Les prix du pétrole, qui ont déjà flambé ces dernières semaines en raison du blocage du détroit d'Ormuz, ont démarré la semaine en forte hausse, le baril de Brent bondissant de plus de 4% et dépassant 97 dollars, à portée des 100 dollars.

Ecoles fermées 

Alimentant les craintes d'embrasement régional, Israël a dit avoir identifié un tir de missile visant son territoire depuis le Yémen, où les rebelles houthis s'étaient déjà joints au conflit en soutien à l'Iran avant le cessez-le-feu.

Les Gardiens de la Révolution iraniens ont annoncé avoir ciblé des "groupes terroristes" à Souleimaniyé, dans le Kurdistan irakien. Et en Arabie saoudite, les secours ont émis une brève alerte à la population dans la province d'Al-Kharj où se situe la base américaine de Prince Sultan.

Après ses frappes en Iran, l'armée israélienne a dit "rester en état d'alerte élevé et pleinement prête à continuer ses opérations sur tous les fronts contre ceux qui menacent" le pays.

Israël a annoncé la fermeture de toutes les écoles du pays, tandis que l'Irak a fait état dimanche soir de la fermeture temporaire de son espace aérien, tout comme la Syrie - partiellement.

L'Iran a également fermé dimanche soir jusqu'à nouvel ordre son espace aérien dans la partie ouest du pays. Les vols à l'aéroport Imam Khomeini de Téhéran, l'un des deux principaux de la capitale, ont été suspendus jusqu'à nouvel ordre, a rapporté dimanche soir l'agence iranienne Mehr.

"Une reprise du conflit entre Iran et Israël n'est dans l'intérêt de personne", a insisté la cheffe de la diplomatie britannique Yvette Cooper sur X, appelant "les deux parties à la retenue et à une désescalade immédiate".

Nucléaire 

Ces attaques éloignent encore un éventuel accord pour mettre fin à la guerre déclenchée le 28 février par des frappes israélo-américaines.

Dans une interview accordée à un journaliste de Fox News, Donald Trump a regretté les frappes iraniennes sur Israël, qui "ne vont pas aider les négociations", assurant, comme déjà plusieurs fois ces dernières semaines, qu'un accord était "très proche".

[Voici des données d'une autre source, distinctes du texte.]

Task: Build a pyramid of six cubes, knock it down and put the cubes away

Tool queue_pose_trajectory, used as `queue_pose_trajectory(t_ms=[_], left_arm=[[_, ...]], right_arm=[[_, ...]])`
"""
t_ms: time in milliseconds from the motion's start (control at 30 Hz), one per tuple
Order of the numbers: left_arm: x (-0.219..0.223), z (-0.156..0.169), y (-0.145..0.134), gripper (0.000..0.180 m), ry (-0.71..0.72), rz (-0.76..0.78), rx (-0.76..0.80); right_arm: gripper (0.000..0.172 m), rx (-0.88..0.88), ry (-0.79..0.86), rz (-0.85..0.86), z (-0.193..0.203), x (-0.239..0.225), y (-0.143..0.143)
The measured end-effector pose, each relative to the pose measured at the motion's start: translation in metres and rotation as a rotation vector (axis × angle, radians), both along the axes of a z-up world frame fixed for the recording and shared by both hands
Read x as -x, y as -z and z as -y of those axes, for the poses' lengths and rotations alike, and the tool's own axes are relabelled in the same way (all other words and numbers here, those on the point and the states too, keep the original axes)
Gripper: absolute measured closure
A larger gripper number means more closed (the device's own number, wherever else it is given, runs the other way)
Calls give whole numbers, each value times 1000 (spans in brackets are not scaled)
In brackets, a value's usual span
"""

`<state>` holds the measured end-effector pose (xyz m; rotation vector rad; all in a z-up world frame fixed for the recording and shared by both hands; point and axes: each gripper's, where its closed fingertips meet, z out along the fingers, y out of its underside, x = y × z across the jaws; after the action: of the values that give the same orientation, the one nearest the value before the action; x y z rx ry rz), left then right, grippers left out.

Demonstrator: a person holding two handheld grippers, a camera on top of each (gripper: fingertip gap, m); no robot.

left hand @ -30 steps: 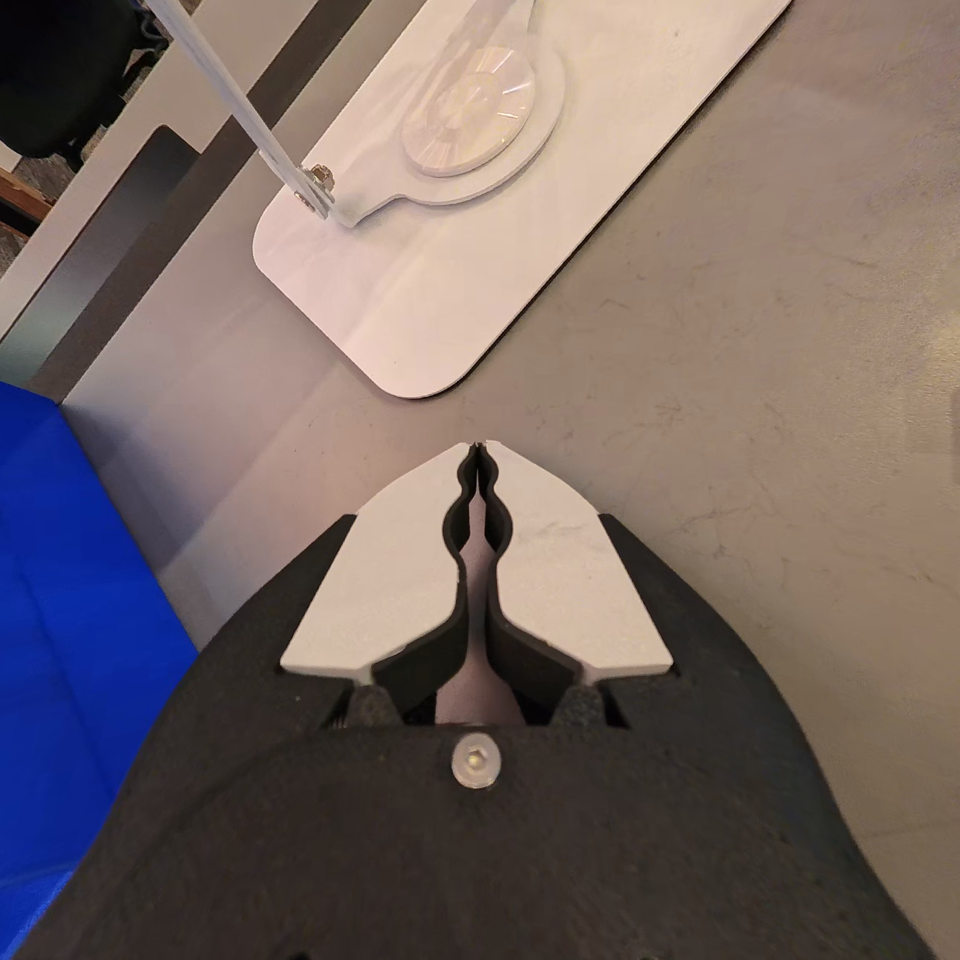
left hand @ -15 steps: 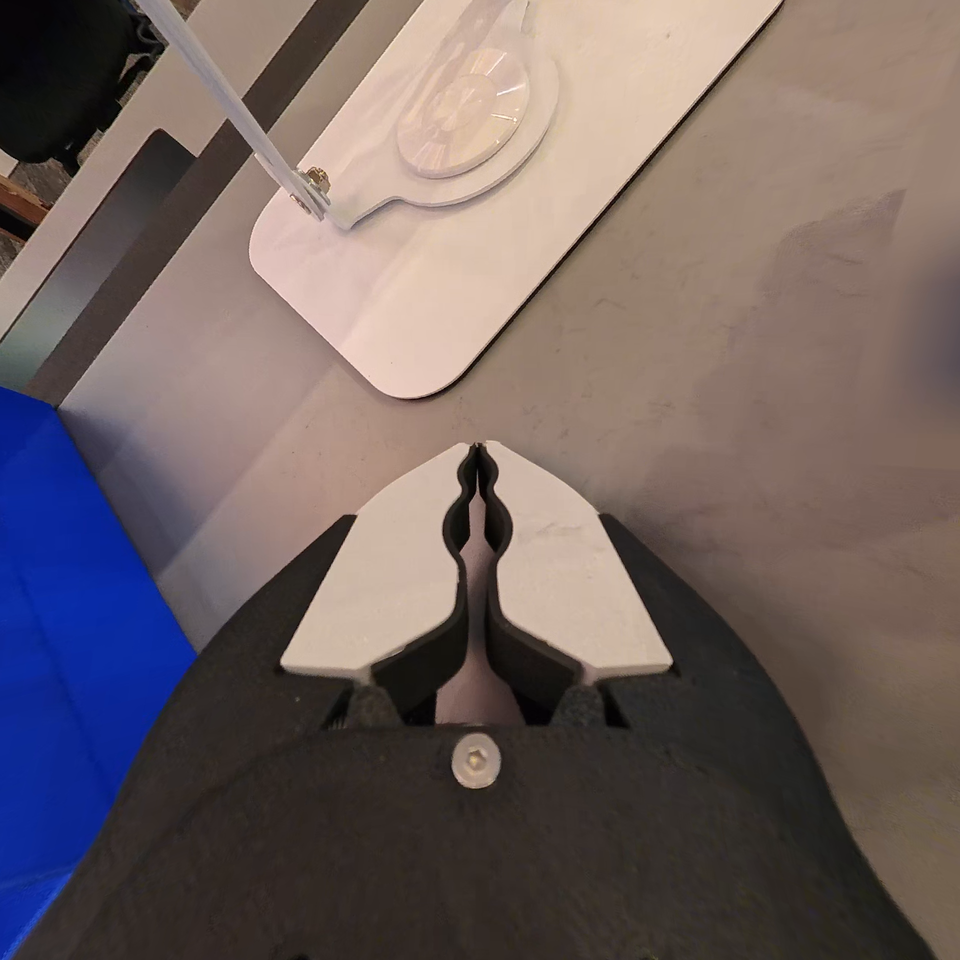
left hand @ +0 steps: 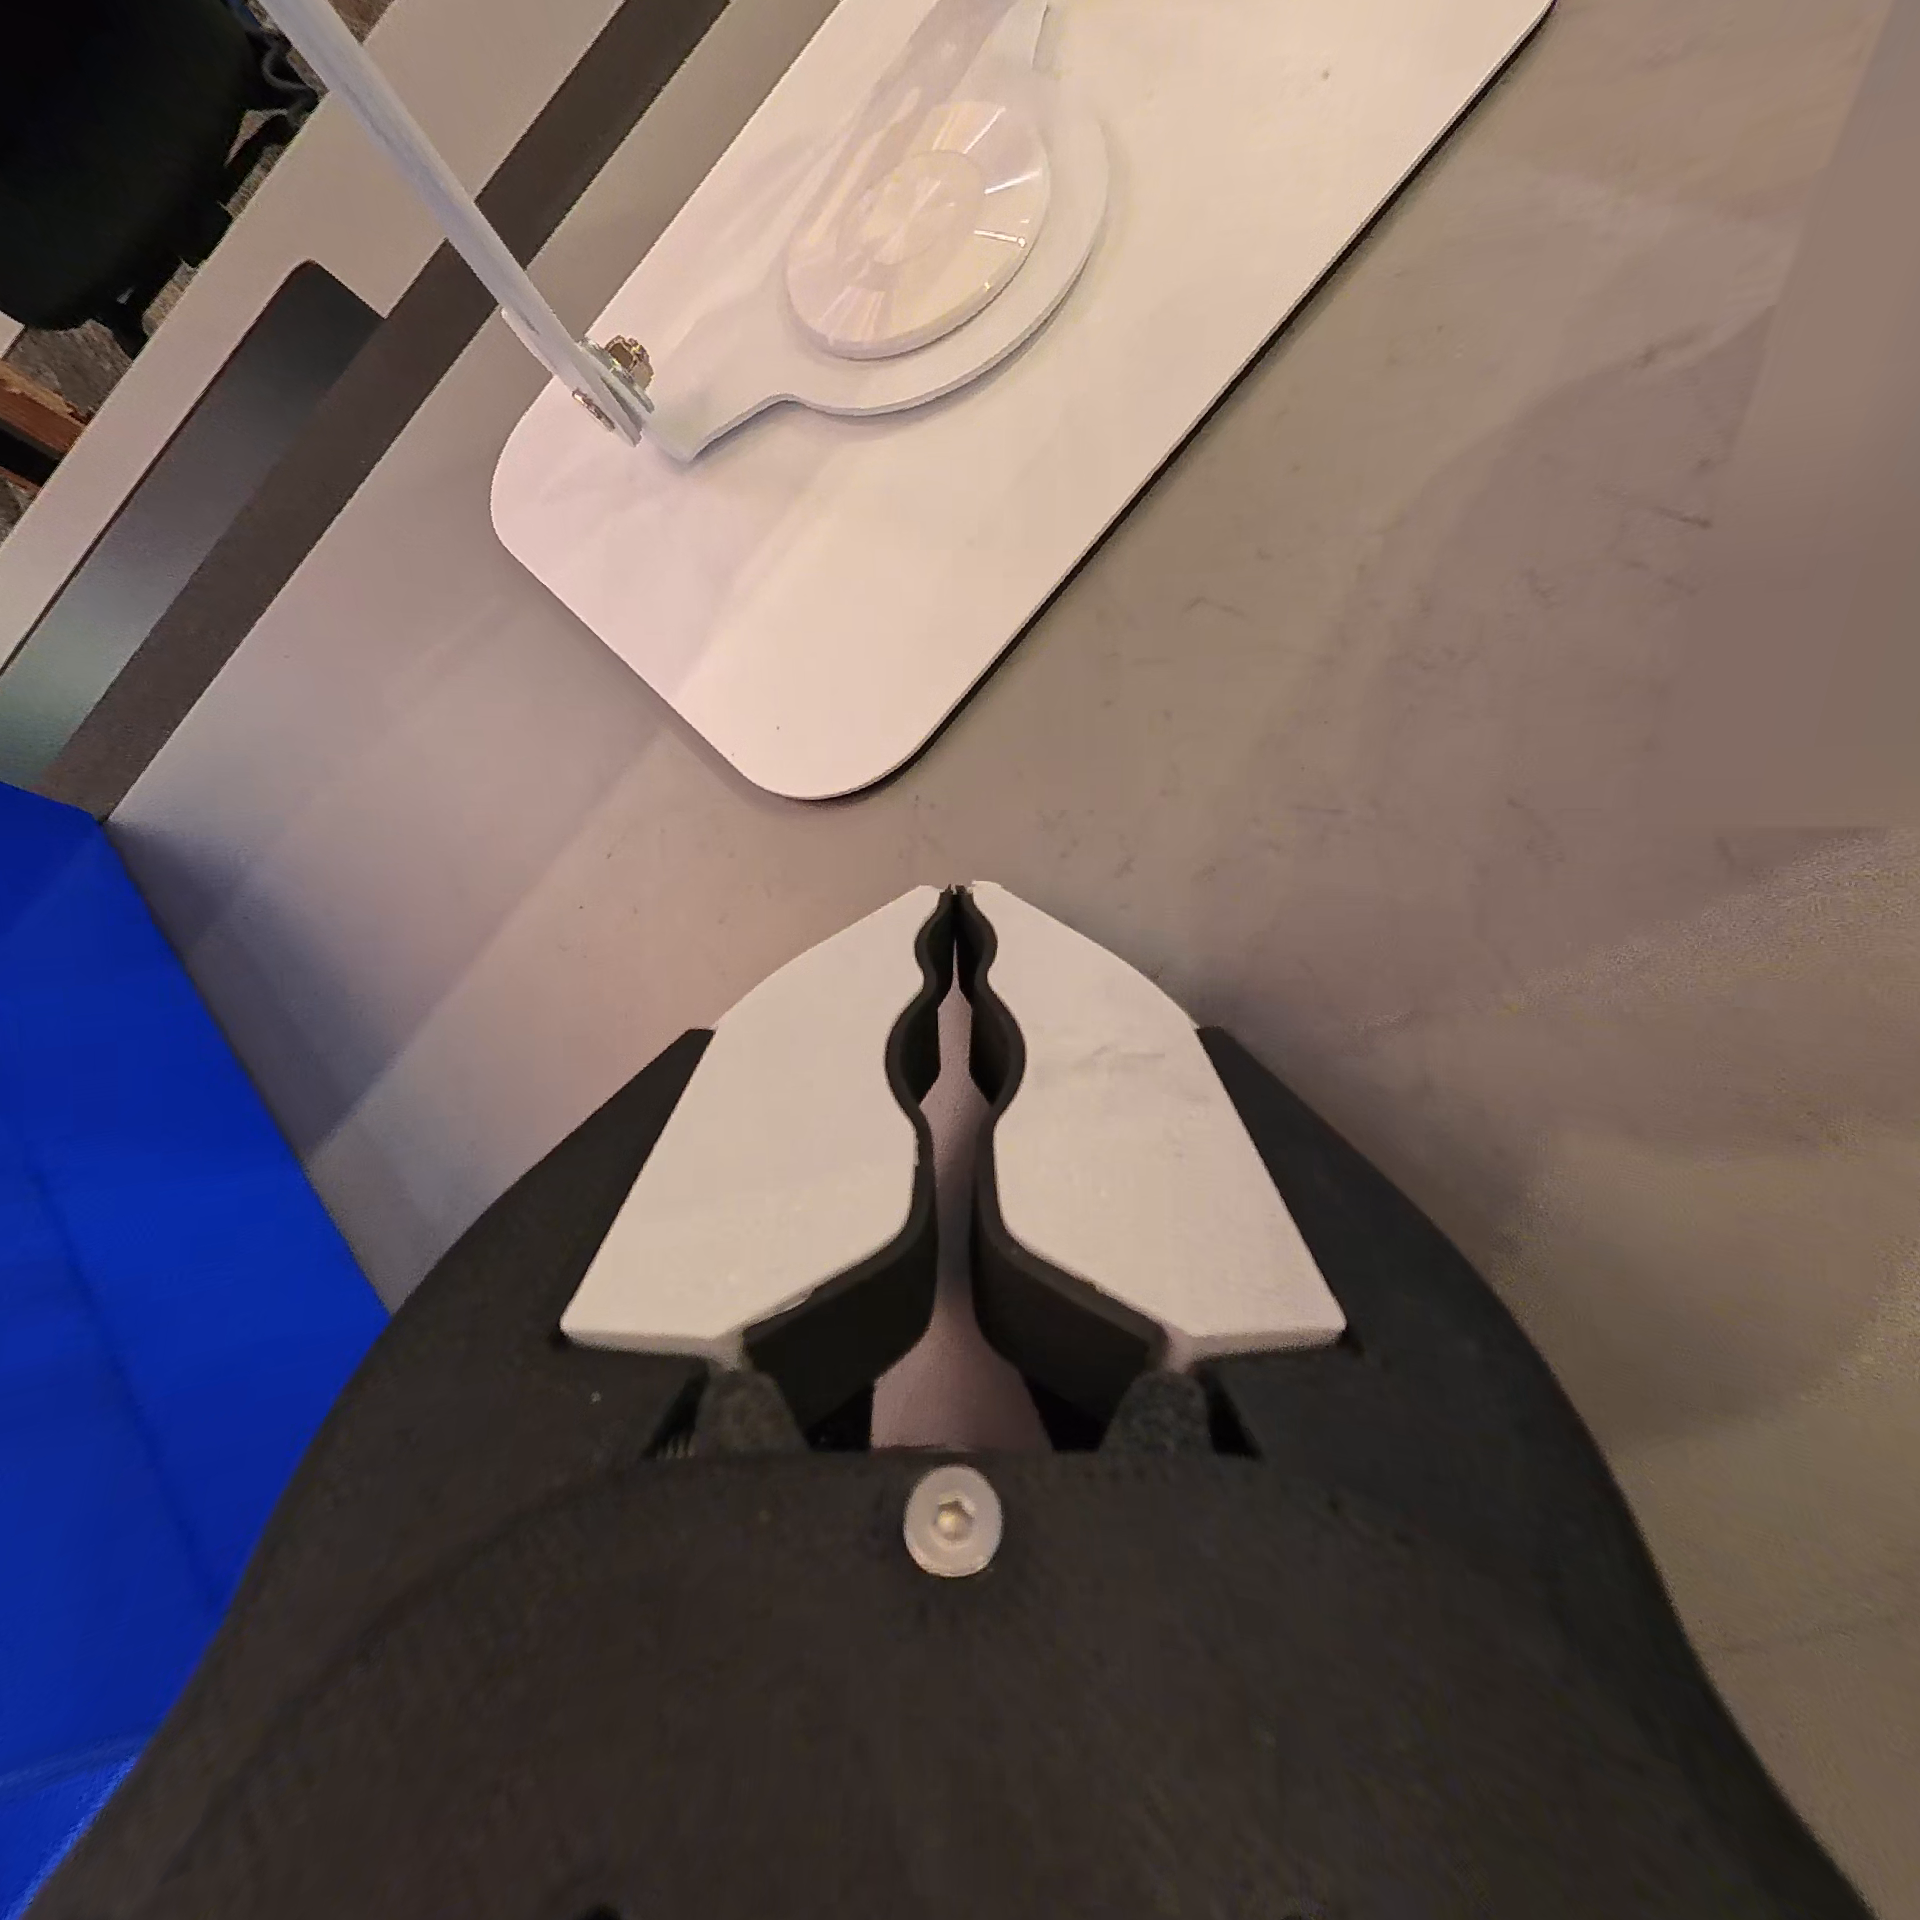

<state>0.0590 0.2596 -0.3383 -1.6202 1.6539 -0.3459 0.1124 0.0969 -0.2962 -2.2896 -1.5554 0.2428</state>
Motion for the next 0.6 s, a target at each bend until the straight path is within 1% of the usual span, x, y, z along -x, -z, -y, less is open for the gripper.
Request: queue_pose_trajectory(t_ms=[100,200,267,333,433,533,600], left_arm=[[0,0,0,180,0,0,-1],[0,0,0,180,0,0,-2],[0,0,0,180,-2,0,-3],[0,0,0,180,-3,0,-5],[0,-1,0,180,-5,0,-7],[0,-1,0,180,-7,0,-9],[0,-1,0,180,-8,0,-11]], right_arm=[[144,-81,181,-17,4,-46,-40],[144,-161,447,-33,12,-113,-83],[144,-193,647,-26,22,-166,-103],[144,-217,830,-33,34,-217,-115],[144,-209,1050,-25,52,-279,-110],[144,-148,1212,8,66,-325,-83],[144,-98,1287,18,73,-346,-62]])
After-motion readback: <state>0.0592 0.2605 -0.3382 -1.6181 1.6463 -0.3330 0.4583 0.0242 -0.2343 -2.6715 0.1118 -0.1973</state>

Les points d'achoppement restent cependant nombreux en vue d'un possible compromis: le contrôle du détroit d'Ormuz (essentiel pour le commerce d'hydrocarbures), le programme nucléaire iranien et son stock d'uranium hautement enrichi ainsi que le sort des avoirs iraniens gelés à l'étranger sous l'effet des sanctions.

Autre difficulté: la question d'inclure ou non le Liban dans un éventuel accord entre Washington et Téhéran. Alors que les Etats-Unis s'efforcent de dissocier les deux fronts, pour l'Iran, ils sont de fait indissociables.

Cité par l'agence Mehr, le conseiller de la diplomatie iranienne Ali Safari a affirmé que les tirs de missiles avaient eu lieu "après plus d'un mois de retenue face à des violations répétées du cessez-le-feu" de la part d'Israël qui a ces derniers jours étendu son offensive contre le Hezbollah.

L'agence officielle libanaise ANI a fait état dans lundi matin de frappes aériennes israéliennes dans la région de Tyr, ville millénaire dans le sud.

Les frappes israéliennes sur le Liban ont fait 3.613 morts depuis le début de la guerre le 2 mars, selon le dernier bilan des autorités dimanche. Côté israélien, 29 soldats et un contractuel civil ont été tués au Liban, d'après l'armée.